EXERCISE BRIEF
Please show every line from the entries that carries the word "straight".

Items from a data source

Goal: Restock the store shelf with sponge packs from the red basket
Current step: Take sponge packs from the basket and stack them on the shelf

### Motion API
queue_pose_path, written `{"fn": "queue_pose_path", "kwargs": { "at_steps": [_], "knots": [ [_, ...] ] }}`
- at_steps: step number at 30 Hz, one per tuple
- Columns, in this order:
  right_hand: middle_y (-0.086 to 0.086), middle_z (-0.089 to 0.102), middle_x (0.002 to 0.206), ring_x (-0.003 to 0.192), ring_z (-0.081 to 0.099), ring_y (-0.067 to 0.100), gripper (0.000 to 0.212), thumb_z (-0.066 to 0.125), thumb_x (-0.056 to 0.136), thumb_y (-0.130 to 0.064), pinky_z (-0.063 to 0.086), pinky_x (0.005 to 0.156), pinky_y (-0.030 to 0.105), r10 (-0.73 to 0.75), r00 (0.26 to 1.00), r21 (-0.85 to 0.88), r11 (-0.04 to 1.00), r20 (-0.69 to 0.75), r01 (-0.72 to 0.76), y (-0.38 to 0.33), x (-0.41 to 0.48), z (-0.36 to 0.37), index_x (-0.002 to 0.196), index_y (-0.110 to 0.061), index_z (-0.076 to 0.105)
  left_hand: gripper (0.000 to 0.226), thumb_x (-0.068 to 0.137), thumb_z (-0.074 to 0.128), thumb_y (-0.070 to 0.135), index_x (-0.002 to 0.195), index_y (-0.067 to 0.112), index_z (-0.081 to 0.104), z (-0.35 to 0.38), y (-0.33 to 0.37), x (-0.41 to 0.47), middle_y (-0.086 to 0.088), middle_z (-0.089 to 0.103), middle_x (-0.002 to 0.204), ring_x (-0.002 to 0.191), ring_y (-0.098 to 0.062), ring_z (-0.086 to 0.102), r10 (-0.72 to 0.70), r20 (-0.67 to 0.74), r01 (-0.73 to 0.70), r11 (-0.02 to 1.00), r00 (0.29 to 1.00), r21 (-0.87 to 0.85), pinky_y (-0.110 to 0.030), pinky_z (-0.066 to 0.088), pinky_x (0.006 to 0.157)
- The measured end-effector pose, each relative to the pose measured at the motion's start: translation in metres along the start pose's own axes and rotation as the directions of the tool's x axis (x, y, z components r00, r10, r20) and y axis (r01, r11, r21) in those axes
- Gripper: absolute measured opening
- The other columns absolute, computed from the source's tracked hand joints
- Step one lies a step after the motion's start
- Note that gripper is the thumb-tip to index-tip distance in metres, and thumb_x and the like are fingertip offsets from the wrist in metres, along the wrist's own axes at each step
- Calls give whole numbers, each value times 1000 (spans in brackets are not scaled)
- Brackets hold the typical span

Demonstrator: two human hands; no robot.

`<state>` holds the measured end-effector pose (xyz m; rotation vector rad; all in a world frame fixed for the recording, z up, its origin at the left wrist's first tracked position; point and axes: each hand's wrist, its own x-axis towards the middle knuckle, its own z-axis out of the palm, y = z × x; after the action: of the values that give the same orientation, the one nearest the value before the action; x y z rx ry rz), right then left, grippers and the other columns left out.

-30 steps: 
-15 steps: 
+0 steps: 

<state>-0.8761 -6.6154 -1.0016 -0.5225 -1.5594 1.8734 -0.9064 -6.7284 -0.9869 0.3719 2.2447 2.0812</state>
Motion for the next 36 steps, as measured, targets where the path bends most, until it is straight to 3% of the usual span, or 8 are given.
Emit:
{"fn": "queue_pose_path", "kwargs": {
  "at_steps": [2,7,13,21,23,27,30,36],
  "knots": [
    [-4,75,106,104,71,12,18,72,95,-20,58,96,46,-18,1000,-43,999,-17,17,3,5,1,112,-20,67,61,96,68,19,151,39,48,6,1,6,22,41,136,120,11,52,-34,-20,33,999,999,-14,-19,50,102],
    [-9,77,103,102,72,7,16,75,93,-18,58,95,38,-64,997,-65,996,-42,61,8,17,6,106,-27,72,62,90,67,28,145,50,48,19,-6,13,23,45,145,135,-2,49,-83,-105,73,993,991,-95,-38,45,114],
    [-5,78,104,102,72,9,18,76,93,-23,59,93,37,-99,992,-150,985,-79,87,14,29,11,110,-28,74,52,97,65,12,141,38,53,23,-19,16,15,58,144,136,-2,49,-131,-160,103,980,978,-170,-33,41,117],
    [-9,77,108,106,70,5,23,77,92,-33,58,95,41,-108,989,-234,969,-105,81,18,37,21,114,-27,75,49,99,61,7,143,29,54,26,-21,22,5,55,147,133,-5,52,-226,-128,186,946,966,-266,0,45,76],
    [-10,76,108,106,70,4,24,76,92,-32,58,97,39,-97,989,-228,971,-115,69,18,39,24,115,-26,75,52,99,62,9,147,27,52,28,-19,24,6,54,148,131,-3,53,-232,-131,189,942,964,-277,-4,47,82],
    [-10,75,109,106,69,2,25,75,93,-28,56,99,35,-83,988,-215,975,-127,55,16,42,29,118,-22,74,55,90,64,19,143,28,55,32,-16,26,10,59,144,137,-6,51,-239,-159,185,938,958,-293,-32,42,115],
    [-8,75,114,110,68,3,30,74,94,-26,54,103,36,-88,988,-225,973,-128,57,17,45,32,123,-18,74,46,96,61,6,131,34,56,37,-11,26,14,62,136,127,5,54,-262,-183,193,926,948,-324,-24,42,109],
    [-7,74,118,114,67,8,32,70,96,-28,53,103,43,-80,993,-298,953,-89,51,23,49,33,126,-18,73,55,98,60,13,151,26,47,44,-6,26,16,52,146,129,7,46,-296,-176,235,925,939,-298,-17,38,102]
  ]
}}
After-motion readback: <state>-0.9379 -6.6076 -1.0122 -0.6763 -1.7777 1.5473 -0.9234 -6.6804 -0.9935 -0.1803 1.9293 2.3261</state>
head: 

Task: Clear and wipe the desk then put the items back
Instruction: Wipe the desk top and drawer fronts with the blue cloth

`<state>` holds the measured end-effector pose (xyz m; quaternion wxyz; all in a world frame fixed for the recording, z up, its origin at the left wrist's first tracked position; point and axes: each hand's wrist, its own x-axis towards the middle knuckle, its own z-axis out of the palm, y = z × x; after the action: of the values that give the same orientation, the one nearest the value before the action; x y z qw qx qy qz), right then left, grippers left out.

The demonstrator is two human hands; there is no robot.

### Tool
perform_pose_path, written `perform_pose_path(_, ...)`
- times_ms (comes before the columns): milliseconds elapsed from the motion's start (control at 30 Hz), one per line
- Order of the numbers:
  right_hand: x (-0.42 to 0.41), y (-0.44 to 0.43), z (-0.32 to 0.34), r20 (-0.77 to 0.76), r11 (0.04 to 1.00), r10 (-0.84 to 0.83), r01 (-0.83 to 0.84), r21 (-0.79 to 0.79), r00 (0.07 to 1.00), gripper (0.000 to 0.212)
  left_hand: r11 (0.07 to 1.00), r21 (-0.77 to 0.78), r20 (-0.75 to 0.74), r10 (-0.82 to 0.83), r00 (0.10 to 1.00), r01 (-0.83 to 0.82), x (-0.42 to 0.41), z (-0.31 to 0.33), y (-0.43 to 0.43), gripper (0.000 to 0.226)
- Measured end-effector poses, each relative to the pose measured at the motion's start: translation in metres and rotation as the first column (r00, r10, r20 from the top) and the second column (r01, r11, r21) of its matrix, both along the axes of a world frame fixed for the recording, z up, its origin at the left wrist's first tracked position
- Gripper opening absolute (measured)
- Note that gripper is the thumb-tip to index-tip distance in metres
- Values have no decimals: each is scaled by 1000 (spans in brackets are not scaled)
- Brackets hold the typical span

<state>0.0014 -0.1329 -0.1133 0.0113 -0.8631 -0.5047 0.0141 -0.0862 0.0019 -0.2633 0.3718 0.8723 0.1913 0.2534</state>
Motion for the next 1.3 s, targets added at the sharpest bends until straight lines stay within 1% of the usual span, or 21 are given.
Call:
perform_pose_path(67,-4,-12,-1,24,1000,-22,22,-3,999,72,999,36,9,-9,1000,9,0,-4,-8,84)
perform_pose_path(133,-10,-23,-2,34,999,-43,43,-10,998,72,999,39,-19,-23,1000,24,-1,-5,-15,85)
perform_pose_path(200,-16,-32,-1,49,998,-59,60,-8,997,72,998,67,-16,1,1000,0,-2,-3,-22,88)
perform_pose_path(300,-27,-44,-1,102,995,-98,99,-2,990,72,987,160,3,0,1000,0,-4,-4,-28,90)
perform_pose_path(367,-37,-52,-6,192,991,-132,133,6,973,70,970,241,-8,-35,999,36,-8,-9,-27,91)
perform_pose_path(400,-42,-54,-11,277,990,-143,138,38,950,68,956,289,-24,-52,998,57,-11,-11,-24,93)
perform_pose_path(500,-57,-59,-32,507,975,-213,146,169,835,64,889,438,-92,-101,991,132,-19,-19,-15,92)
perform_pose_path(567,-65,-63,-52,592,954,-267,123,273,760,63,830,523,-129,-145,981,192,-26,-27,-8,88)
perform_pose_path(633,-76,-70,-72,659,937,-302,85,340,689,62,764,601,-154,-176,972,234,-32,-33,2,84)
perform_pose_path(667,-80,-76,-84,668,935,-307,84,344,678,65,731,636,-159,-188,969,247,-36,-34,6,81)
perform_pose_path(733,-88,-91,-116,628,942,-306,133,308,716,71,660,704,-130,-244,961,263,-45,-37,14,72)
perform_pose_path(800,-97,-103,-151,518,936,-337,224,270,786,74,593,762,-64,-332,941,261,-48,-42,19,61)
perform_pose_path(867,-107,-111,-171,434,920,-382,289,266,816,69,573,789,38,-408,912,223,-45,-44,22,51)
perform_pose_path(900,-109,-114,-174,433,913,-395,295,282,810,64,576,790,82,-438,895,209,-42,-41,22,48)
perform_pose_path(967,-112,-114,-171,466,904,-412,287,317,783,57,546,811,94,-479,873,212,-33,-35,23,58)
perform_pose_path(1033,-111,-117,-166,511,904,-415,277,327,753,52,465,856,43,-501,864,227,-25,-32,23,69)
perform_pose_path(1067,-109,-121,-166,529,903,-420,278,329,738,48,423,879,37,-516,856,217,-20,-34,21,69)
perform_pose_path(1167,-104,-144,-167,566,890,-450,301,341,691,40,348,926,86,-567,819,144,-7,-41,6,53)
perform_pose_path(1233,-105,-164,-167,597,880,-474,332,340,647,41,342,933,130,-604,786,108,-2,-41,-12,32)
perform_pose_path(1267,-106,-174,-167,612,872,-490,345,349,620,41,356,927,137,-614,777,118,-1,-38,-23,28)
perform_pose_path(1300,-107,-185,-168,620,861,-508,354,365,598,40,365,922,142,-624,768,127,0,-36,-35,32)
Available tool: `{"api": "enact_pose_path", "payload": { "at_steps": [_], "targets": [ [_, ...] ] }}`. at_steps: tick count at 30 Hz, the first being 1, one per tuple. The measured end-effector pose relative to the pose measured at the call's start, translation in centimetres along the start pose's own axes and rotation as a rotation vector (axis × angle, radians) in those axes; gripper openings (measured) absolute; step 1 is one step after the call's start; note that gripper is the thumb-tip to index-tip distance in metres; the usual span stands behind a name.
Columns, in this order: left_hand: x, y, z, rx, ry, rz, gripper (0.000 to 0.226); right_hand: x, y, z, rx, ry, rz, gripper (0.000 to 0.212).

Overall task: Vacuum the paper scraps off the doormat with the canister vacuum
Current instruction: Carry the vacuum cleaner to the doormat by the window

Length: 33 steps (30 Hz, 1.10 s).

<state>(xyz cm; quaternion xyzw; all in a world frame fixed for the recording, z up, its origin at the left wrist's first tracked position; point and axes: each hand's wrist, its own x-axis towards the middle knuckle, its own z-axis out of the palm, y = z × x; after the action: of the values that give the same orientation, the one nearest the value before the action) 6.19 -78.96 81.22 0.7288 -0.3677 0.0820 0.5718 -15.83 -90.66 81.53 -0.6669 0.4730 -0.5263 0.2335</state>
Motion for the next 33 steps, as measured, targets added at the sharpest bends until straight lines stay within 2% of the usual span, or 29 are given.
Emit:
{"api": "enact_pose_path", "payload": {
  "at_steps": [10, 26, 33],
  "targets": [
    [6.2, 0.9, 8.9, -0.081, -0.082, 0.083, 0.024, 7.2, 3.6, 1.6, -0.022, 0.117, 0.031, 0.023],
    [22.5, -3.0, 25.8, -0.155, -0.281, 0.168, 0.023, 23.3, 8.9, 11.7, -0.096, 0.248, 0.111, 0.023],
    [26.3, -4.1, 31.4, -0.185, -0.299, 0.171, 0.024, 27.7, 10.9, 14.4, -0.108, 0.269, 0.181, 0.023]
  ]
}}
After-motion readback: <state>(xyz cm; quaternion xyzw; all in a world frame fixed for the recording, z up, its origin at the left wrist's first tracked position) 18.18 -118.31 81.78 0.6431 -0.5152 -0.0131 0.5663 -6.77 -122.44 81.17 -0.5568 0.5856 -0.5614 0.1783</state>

SOLUTION
Motion for the next 36 steps, as measured, targets where the path bends most, until it is straight to 3% of the usual span, or 8 are given.
Motion for the next 1.3 s, targets added at the sharpest bends until straight lines stay within 1% of the usual span, or 21 are given.
Motion for the next 33 steps, as measured, targets added at the sharpest bends until straight lines stay within 2% of the usual span, or 29 are given.

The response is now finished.